Take Solomon Shereshevskii, a Russian born journalist in 1886.
When given a formula of letters and numbers, he was able to remember it 15 years later.
Yet, while capable of memorizing any random data, Shereshevskii struggled to process the data into meaningful patterns.
This emphasizes that our brains can only encode meaningful information in order for us to truly retain it.
Hermann Ebbinghaus discovered that students were more likely to retain their learning when they repeated the material at regular intervals.
The repetition reinforces information to our brain which begs the question: if this is important enough for me to repeat, then it must have value or meaning.
That’s why spaced intervals are so crucial – our minds need time between recall sessions in order for learning to truly sink in and “stick”!
Another challenge that arises when memorizing something is the risk of overwriting existing memories with new ones.
Evidence suggests that when we activate old memories from long-term storage, they enter short-term memory again where they’re vulnerable to being replaced by something newer we would like to store in long-term memory (hence why language learning is often challenging!).
That is why meaning and context plays such an essential role associated with recalling knowledge successfully – without meaning, no amount of spaced intervals will produce successful results — your brain won’t attach any relevance if you don’t give it any real reason too!
Our Brain Has Evolved To Benefit From Multisensory Learning Experiences
Our brains have evolved over time to make use of multiple senses.
That means rather than just trying to learn from one sense, like hearing or sight only, we can actually benefit from both.
Research has shown that our senses are connected and stimulate each other.
In one study, when participants watched a video of someone speaking without sound, the parts of their brain responsible for sound processing were still activated – even though there was no sound!
So visual stimuli can activate the parts of our brains that typically handle sound.
Furthermore, a study by cognitive psychologist Richard Mayer showed that people are better able to remember information if they receive it through multiple senses.
He separated people into three groups: ones which only heard the information, ones which only saw it and ones who heard and saw it together.
The results of his experiment showed that those who heard and saw the information did best in their recall ability.
Therefore, our brains thrive in multisensory environments as it allows us to better take in and understand various sources of information at once.

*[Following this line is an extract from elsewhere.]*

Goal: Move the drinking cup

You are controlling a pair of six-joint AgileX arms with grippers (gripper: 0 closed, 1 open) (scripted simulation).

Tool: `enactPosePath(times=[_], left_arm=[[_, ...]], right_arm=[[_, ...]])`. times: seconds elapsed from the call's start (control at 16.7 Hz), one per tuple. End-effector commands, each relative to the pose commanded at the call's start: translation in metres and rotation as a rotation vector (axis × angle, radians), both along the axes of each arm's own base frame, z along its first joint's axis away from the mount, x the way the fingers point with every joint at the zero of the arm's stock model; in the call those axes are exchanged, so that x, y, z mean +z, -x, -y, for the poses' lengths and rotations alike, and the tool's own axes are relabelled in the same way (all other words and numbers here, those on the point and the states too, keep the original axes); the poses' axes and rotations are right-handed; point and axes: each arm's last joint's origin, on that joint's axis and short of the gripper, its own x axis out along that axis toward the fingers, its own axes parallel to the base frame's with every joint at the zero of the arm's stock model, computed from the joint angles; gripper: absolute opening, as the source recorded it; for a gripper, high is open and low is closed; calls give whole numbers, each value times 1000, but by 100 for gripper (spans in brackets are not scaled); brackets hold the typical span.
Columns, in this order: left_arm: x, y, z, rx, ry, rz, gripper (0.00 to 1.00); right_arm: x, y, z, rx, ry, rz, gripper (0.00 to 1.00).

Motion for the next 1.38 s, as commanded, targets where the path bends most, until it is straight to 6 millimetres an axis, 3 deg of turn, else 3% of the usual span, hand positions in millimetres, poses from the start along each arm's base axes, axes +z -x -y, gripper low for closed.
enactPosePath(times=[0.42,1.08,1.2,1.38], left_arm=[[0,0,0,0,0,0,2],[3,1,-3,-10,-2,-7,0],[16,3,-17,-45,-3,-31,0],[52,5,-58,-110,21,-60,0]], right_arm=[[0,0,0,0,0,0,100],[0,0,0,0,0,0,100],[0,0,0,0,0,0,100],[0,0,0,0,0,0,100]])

This means that exposing yourself to multimedia learning projects involving audio-visual elements can be more effective than relying on one sense alone!
Vision’S Power Tricks Our Other Senses And Leads To The Pictorial Superiority Effect
It’s amazing how our visual sense is the strongest.

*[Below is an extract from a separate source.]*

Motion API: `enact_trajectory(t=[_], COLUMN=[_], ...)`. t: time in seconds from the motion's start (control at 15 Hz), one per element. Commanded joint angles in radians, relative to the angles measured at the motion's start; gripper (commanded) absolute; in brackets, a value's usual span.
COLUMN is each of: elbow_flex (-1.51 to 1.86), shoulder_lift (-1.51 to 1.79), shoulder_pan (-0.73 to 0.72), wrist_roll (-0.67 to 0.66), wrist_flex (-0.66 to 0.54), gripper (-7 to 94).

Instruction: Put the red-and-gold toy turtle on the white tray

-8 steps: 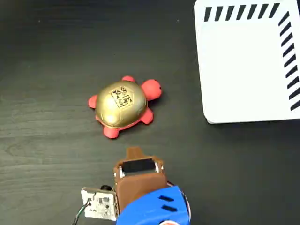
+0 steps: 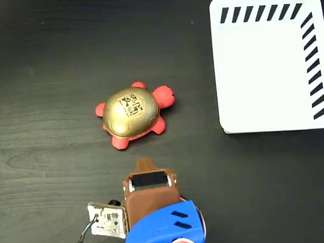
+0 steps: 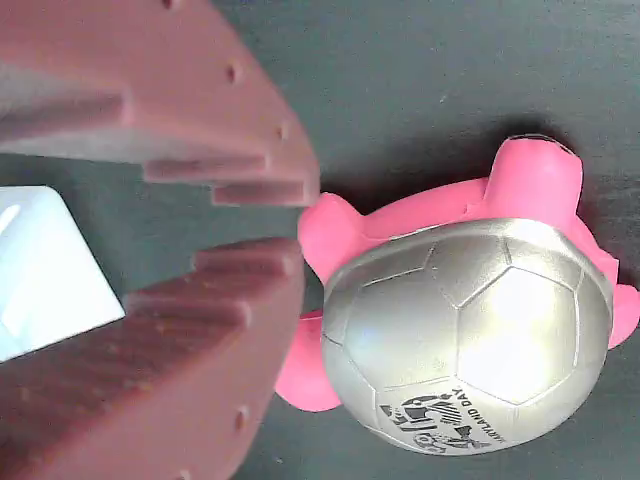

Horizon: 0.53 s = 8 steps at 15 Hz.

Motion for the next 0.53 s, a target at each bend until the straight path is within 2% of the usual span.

To better remember facts, it’s best to combine visuals with information.
This was illustrated in an experiment with wine tasters who couldn’t tell the difference between red and white wines that had been dyed red.
It showed that when we drink something, vision will trump smell!

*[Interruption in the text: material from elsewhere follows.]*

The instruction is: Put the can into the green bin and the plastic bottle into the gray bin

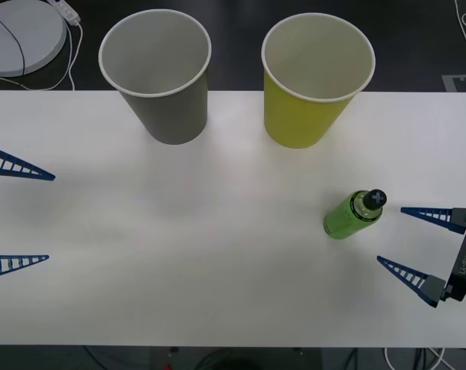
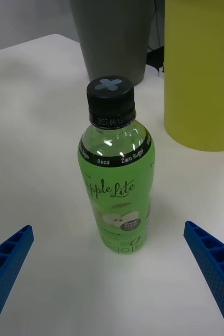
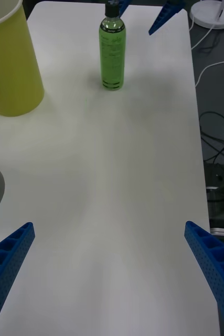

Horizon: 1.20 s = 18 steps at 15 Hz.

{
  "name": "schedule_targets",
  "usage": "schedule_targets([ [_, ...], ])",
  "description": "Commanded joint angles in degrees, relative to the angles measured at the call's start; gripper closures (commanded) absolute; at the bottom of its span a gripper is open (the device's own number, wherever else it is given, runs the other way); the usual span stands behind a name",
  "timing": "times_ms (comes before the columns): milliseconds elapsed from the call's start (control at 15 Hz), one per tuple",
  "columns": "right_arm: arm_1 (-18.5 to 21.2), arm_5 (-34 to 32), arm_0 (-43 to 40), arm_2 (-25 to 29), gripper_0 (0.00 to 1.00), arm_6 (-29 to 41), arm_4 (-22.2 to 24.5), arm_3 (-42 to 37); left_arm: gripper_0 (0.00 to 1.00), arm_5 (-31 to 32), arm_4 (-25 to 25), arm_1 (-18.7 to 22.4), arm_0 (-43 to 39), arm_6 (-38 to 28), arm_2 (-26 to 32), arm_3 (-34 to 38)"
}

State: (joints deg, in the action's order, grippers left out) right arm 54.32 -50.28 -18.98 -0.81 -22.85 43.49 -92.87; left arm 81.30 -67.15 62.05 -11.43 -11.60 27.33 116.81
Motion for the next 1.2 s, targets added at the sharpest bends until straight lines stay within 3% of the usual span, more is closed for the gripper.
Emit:
schedule_targets([
  [67,-0.09,1.06,2.1,-1.56,0.0,0.08,0.01,0.15,0.0,0.0,0.0,0.0,0.0,0.0,0.0,0.0],
  [1200,-1.23,10.2,11.77,-11.84,0.0,0.52,0.36,0.15,0.0,0.0,0.0,0.0,0.0,0.0,0.0,0.0],
])
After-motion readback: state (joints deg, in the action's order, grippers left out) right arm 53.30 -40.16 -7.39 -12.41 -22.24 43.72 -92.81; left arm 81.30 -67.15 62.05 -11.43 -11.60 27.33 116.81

Another study examined 2,500 images shown for 10 seconds each, and participants could accurately recall them after a few days; one year later they could still remember images at an incredible rate of 63%.
However, if no image accompanied spoken information, people only recalled around 10 percent after three days.
Wrap Up
Brain Rules, by John Medina, is an incredibly informative and actionable book on understanding how the human brain works, and optimizing your mind in order to maximize your intellectual potential.
The key message of this book is that the human brain is a sophisticated information-transfer system and that you can optimize it by exercising, getting enough sleep, and avoiding chronic stress.
Moreover, the book also provides tips for effectively delivering information so people will remember it.
This includes keeping lectures short, giving people the opportunity for multisensory learning, making use of visuals in presentations as well as taking advantage of the pictorial superiority effect.
In conclusion, Brain Rules is essential reading for those looking to improve their cognitive abilities and make use of their full mental capabilities.